-- What the task requires --
Copy out every line of the records where the string "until" occurs.

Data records

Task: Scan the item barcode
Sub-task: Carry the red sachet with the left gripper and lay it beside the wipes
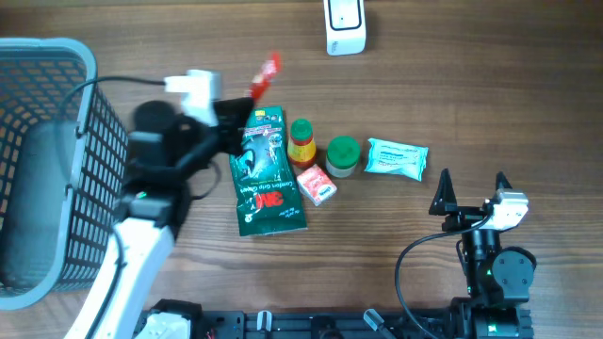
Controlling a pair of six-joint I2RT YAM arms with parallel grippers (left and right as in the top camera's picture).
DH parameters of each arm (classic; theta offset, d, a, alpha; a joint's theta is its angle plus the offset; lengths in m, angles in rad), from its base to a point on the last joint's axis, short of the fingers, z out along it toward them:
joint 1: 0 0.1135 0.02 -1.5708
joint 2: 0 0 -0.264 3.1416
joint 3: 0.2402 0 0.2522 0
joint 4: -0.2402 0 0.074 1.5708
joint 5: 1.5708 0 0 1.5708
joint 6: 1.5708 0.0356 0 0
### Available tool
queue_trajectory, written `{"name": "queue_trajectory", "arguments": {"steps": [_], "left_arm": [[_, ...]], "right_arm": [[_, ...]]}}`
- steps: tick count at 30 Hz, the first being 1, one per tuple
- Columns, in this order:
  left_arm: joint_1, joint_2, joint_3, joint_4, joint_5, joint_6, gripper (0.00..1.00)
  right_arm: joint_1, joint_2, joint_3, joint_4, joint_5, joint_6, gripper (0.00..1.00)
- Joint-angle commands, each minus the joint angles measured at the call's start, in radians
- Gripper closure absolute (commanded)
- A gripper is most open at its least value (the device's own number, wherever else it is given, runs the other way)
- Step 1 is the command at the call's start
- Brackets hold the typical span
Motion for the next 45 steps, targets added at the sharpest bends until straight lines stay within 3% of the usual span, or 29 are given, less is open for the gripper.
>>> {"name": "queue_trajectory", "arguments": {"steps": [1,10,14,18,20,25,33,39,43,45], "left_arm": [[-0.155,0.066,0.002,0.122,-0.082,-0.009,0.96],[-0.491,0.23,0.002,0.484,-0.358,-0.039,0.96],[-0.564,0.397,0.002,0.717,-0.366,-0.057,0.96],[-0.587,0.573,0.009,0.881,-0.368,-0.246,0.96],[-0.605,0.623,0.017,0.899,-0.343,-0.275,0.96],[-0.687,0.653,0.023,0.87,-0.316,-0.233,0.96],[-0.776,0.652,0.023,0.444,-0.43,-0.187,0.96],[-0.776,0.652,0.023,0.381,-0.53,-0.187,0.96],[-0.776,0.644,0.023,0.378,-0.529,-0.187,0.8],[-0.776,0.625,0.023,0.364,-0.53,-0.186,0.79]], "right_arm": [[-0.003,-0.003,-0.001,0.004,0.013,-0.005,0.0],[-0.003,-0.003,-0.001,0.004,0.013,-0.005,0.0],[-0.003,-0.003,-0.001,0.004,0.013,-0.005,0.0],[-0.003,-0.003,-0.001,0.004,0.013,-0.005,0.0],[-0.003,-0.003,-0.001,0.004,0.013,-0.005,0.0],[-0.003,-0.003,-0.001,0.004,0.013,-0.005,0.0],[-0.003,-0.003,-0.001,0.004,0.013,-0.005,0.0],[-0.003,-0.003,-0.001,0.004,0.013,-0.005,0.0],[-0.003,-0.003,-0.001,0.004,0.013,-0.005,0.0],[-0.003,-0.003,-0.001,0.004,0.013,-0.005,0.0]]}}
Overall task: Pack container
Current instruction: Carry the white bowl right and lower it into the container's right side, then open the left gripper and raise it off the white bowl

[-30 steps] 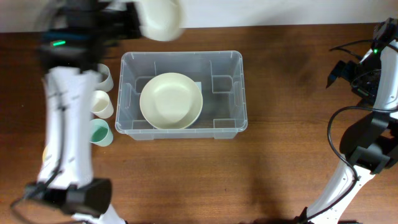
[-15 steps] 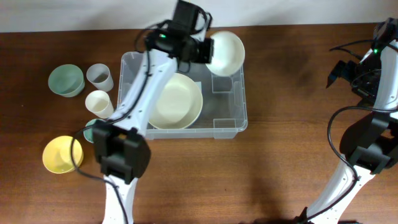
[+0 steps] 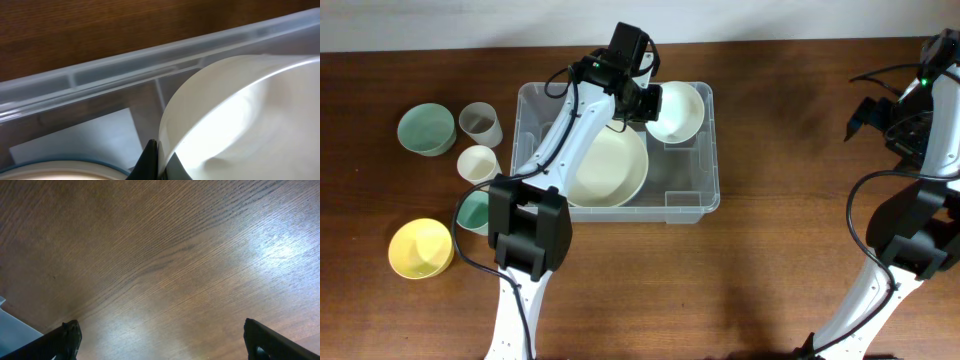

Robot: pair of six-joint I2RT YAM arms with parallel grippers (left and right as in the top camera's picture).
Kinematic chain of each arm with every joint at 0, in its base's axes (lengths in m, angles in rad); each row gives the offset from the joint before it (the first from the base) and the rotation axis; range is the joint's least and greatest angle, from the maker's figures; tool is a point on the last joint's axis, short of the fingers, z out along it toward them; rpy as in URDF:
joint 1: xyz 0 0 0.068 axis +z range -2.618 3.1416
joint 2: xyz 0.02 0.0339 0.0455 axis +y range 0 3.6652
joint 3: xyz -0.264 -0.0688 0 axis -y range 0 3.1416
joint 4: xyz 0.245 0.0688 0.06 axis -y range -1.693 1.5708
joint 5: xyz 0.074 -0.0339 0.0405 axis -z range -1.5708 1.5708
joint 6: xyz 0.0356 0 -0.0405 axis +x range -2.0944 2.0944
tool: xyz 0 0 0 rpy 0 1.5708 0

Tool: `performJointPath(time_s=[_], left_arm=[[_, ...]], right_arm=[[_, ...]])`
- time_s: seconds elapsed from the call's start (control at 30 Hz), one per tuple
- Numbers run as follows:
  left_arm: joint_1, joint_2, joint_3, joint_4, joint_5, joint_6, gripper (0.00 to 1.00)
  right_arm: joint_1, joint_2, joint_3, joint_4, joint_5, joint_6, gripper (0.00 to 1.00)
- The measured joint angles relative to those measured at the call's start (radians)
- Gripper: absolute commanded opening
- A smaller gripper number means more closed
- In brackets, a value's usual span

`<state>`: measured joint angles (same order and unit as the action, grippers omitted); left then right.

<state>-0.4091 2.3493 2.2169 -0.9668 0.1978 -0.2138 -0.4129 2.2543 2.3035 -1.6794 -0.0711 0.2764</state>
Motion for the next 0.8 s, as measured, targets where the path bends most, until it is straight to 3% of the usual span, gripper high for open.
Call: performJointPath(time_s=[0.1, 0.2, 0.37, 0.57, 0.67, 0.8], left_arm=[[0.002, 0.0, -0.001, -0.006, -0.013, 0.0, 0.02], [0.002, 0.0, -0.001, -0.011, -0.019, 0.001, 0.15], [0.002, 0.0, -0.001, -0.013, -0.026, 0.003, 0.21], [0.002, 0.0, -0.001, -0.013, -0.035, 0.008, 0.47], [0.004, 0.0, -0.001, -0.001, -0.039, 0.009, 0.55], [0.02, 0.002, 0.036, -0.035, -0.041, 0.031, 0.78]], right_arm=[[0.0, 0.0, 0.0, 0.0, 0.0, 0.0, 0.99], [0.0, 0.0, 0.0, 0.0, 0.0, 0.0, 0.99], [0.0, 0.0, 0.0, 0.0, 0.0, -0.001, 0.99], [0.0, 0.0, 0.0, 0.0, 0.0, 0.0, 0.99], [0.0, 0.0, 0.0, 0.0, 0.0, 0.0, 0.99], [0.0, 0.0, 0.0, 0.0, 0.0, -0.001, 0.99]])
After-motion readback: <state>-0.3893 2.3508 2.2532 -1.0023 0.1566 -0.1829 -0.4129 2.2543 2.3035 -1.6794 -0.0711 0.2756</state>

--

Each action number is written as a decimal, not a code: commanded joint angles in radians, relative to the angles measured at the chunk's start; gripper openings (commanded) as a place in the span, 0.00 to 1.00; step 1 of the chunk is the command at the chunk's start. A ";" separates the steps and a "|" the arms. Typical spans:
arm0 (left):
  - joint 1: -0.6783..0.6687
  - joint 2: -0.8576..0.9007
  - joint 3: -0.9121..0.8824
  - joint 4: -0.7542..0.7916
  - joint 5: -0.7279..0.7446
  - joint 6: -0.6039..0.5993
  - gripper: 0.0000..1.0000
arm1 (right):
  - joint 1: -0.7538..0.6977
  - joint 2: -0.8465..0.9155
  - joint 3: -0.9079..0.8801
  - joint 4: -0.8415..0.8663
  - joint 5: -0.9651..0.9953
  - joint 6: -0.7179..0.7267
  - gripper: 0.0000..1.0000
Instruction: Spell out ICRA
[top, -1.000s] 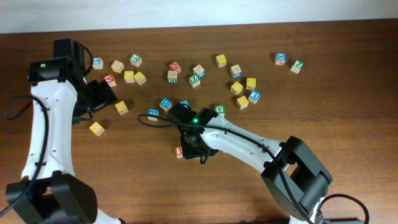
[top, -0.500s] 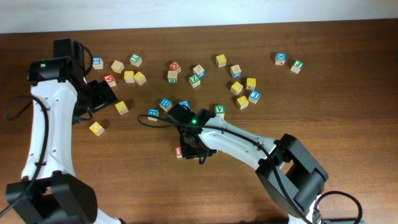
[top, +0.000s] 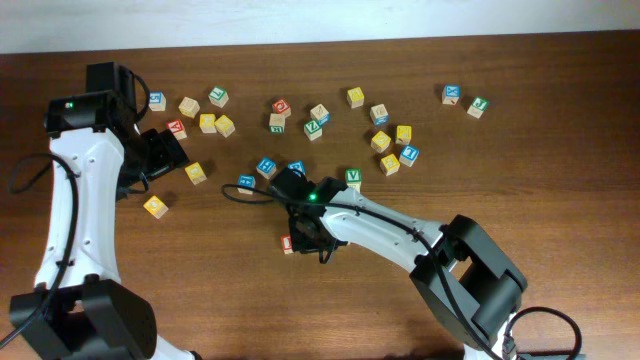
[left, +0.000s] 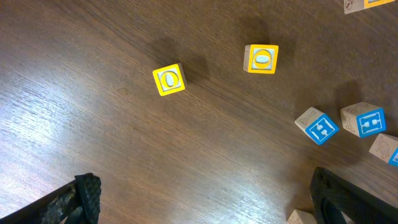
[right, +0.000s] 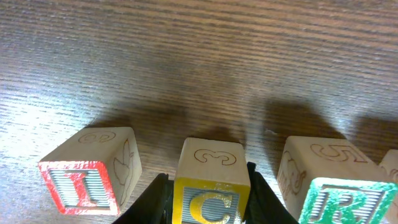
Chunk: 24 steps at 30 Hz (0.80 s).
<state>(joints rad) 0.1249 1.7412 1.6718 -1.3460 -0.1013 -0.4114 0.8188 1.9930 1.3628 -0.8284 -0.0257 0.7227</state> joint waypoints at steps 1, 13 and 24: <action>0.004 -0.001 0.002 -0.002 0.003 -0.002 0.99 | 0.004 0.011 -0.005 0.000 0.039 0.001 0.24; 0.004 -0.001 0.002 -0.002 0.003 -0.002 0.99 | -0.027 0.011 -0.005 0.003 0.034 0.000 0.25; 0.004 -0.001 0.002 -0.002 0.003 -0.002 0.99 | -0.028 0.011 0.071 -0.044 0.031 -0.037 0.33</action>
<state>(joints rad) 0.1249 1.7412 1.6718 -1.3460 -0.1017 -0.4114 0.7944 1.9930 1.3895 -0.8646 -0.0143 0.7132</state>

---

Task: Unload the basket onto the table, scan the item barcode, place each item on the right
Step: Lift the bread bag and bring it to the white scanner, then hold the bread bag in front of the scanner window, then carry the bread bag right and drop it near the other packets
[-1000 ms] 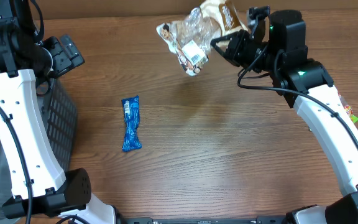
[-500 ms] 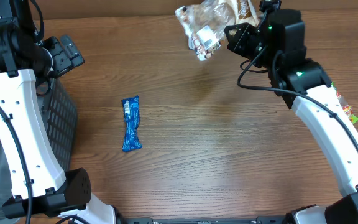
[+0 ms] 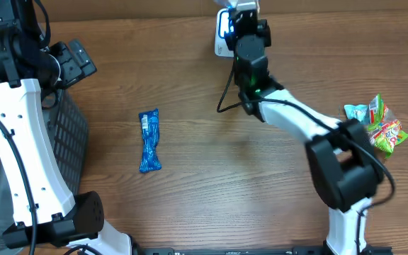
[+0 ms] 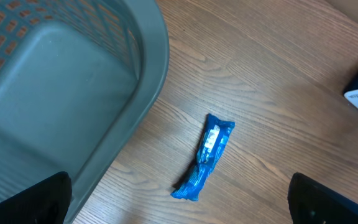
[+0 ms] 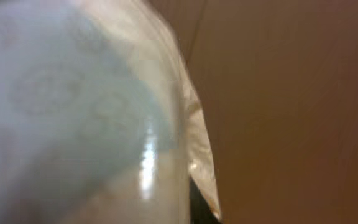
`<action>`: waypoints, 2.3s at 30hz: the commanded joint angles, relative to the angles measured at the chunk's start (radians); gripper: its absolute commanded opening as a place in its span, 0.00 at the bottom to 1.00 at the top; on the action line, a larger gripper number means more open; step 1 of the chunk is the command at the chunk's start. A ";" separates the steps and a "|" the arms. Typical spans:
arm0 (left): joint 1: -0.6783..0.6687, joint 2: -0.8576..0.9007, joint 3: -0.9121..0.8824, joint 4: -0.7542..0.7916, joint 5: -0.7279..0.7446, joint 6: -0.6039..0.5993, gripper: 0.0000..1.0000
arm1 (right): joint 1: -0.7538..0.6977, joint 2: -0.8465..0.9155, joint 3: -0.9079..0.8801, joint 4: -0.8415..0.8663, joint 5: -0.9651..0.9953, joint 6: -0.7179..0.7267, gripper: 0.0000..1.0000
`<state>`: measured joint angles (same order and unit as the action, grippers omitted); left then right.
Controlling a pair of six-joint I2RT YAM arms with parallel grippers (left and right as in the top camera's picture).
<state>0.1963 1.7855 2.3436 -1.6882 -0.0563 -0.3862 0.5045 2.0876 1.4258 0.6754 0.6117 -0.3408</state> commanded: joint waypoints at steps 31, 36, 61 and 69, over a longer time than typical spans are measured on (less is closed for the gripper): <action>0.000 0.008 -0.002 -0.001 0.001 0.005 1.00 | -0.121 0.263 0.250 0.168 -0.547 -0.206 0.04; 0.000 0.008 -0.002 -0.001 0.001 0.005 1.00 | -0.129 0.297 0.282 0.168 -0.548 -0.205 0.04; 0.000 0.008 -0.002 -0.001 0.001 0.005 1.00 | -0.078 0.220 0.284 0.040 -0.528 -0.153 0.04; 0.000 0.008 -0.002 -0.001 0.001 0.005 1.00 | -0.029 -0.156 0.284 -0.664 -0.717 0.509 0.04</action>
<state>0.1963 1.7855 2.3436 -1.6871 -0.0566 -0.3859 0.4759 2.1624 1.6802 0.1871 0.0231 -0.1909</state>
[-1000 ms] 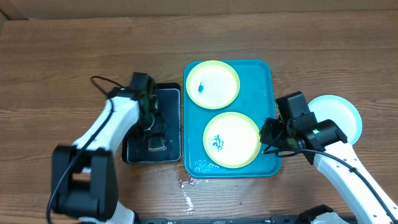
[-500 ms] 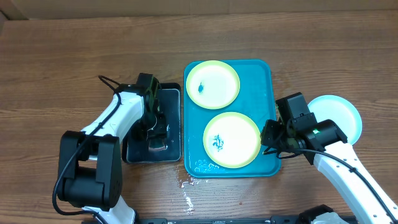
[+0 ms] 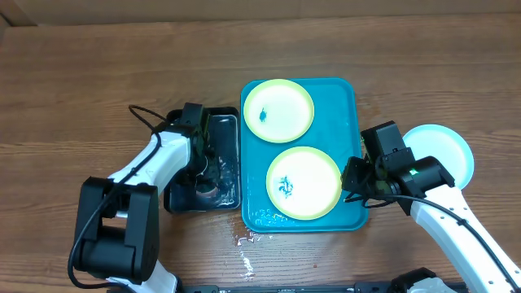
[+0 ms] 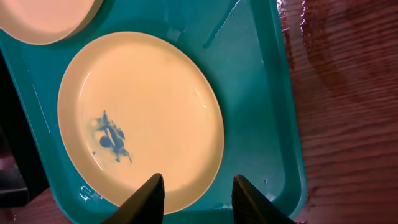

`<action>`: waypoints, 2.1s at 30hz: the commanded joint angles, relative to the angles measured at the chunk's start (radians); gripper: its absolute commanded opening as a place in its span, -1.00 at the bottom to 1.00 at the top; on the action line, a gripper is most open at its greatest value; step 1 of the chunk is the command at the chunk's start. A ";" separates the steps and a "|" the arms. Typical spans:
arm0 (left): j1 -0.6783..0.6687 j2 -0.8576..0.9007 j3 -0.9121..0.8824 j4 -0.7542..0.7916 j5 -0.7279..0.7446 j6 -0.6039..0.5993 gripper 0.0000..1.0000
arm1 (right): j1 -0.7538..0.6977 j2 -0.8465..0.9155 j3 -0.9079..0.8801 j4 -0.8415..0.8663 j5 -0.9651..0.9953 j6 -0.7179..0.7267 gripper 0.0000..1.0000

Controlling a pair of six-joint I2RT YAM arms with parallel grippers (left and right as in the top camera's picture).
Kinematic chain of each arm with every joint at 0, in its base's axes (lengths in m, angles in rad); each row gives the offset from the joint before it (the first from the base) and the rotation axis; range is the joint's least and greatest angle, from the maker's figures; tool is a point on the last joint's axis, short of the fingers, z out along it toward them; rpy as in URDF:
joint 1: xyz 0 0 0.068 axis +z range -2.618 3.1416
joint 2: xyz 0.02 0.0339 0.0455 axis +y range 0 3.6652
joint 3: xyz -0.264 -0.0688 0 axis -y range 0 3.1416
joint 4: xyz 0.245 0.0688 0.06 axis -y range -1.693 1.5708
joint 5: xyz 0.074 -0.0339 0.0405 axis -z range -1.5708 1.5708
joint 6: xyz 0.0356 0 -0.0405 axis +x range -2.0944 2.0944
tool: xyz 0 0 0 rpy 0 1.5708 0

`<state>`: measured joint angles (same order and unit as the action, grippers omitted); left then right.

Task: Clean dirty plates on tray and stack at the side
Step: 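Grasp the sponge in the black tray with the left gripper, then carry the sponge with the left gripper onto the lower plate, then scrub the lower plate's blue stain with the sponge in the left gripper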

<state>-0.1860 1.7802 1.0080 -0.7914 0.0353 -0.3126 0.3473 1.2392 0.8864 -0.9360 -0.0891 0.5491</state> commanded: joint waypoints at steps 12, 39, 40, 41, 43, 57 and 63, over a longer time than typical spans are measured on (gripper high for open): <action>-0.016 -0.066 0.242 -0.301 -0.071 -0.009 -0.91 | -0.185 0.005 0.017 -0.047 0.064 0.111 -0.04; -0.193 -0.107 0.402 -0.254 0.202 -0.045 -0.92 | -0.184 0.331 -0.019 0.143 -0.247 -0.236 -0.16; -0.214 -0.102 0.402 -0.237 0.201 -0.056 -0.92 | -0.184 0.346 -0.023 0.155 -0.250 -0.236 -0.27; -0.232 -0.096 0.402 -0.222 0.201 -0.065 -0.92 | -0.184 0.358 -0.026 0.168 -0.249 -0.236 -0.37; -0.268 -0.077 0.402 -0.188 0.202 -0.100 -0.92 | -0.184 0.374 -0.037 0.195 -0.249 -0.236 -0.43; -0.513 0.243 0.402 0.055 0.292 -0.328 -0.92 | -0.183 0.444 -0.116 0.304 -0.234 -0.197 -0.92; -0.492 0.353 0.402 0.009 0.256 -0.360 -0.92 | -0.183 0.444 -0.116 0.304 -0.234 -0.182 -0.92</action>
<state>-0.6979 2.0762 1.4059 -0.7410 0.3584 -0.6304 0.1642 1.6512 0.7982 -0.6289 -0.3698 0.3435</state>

-- Finished task --
Motion for the next 45 steps, targets added at the sharpest bends until straight lines stay within 3% of the usual span, or 29 are given, less is open for the gripper.
Motion for the next 0.8 s, as measured, targets where the path bends most, until it is straight to 3% of the usual span, gripper high for open.

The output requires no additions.